The Commission has initiated discussions with the Member States in the
Article 31 Committee regarding these other provisions, with the
aim of adopting a decision under Article 26.4 authorising model agreements
which rely on the "safe harbor" principles for the provisions on data processing
and other contractual provisions as necessary. Such a decision would mean
that transfers covered by contracts in the approved form would be automatically
authorised. The Commission is working with the Article 31 Committee to
finalise such a decision as soon as possible.

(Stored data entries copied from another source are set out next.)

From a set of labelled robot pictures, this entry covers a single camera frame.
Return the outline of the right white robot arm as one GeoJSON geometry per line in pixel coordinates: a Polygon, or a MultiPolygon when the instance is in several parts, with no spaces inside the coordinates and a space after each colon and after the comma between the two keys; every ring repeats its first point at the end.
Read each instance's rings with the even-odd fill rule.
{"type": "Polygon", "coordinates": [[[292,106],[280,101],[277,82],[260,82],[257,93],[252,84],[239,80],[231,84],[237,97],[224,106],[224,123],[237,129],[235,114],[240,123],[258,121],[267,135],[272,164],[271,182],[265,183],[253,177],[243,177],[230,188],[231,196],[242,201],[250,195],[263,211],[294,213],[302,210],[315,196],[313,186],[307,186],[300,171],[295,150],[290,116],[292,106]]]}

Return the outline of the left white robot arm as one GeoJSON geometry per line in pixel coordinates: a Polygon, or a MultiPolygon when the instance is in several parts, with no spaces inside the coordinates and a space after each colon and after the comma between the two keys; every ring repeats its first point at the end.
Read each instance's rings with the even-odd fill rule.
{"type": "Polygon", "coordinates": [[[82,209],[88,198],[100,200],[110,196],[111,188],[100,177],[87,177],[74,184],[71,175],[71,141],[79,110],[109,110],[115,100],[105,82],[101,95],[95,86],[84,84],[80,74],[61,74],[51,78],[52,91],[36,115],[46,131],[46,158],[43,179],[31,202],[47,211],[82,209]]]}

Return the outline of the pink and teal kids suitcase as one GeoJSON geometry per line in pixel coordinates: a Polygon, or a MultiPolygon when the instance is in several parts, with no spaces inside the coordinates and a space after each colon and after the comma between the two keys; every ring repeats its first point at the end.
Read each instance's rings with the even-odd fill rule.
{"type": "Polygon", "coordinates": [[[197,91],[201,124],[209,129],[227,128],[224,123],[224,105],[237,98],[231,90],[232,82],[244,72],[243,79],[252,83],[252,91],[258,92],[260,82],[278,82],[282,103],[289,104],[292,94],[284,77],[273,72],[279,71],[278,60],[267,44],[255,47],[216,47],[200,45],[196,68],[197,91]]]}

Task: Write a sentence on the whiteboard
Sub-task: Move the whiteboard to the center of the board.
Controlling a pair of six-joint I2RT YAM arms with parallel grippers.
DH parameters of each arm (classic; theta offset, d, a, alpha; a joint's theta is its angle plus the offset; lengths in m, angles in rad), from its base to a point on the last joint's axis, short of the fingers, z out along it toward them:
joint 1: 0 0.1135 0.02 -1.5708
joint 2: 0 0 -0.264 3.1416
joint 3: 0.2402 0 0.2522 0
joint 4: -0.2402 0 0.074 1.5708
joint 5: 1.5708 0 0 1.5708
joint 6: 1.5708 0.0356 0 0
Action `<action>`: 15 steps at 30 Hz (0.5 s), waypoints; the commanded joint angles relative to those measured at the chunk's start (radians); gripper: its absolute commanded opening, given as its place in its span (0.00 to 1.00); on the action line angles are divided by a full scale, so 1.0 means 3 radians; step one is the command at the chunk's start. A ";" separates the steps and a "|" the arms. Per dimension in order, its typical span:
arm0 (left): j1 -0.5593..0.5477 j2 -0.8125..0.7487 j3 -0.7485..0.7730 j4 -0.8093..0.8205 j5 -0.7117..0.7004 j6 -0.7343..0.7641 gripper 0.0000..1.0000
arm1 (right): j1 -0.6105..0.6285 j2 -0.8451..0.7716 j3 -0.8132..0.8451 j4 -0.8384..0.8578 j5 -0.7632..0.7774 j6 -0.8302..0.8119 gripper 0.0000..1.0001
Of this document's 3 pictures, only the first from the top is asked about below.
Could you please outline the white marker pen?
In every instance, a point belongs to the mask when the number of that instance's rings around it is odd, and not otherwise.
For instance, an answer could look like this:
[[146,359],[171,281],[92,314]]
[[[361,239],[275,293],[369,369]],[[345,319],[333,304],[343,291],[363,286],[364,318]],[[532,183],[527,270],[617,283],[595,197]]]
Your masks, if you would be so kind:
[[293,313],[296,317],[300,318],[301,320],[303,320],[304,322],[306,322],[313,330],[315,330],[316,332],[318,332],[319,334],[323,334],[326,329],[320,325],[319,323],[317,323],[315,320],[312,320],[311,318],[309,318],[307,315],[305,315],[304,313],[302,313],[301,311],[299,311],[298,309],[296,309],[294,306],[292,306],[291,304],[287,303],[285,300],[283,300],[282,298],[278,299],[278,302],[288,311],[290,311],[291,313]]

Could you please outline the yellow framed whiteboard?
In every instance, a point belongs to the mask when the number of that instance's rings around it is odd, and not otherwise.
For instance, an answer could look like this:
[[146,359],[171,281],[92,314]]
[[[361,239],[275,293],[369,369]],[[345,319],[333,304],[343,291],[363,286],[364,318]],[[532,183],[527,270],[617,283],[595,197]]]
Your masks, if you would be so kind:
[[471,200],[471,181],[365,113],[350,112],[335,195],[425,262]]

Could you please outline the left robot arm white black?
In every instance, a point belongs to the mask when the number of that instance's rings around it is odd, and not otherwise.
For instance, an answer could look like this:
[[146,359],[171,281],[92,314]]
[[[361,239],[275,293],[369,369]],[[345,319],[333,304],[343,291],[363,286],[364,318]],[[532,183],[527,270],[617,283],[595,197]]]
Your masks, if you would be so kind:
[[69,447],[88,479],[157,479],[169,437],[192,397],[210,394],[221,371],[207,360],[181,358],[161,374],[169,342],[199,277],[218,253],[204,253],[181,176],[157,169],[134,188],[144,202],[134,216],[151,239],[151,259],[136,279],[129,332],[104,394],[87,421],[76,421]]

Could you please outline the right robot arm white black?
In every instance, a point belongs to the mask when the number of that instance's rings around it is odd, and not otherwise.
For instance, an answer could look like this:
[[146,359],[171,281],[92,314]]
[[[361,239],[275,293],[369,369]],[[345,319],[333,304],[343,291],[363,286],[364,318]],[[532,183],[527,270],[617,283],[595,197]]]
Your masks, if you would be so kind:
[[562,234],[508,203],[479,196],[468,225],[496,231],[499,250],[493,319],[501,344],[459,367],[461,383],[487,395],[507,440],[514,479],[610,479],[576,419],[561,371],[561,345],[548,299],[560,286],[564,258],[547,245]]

Our dialogue has proved extremely useful
in clarifying rules and practices on both sides, identifying much common
ground and exchanging information on procedures. The continuation of this
dialogue would seem desirable, on a periodic basis and/or when a particular
problem makes it necessary. This will allow us to continue to exchange
information on relevant developments concerning the implementation of Articles
25 and 26 and developments in the USUnited States. Thank you for the confirmation
in your letter that you believe that privacy legislation should not discriminate
on the basis of nationality and your assurance that you will work within
the legislative process to avoid any such discrimination resulting from
legislation proposed in Congress. We shall of course do the same. We also
welcome your offer to continue your efforts to keep us informed about legislative
and other developments in the United States in the privacy field of which
you may be aware. We shall of course do the same as regards EU legislation
and developments in the privacy field. We have accepted the language in
the introduction to the principles on explicit authorizsations in US law
permitting exceptions to be made to the principles in the expectation that
these will in practice most frequently reflect a public interest concern
and not fall outside the scope of exceptions allowed by the Directive.
We would wish the matter to be taken up through the review arrangement
in the event that this expectation proved to be incorrect or in the event
that discriminatory privacy legislation were adopted in the United States.
As you know, the Commission and the Member
States are committed to implementing and enforcing these provisions and
any decisions based on them in an even-handed and non-discriminatory manner
as between US organisations and those located in other third countries
and in the EU and agree that we should monitor whether they have been implemented
and enforced in this manner in our continuing dialogue (I enclose an extract
from the minutes of the Article 31 Committee on this point, together with
a text adopted by the working party established under Article 29 of the
Directive). It is also important to recall that they "safe harbor" reflects
a number of features which may be unique to the US constitutional model
and legal system and which were taken into account in the US context, but
which are not necessarily present outside this context. We continue to
prefer legally binding data protection rules, for which the Directive and
the OECD guidelines must remain our principal benchmarks and any proposal
to regard the "safe harbor" as providing adequate protection outside the
US context would have to be examined by the Commission in the light of
all the relevant circumstances.
The European Commission and the Member
States have committed themselves to conducting an evaluation of the implementation
of the decision in 2003 as indicated in Article 3 of the decision, and
we hope that the US Government will participate in this review. In any
event, the European Commission will inform the US Government before taking
any action to modify the decision.
This letter is for your information only
and of itself creates no legally binding effects.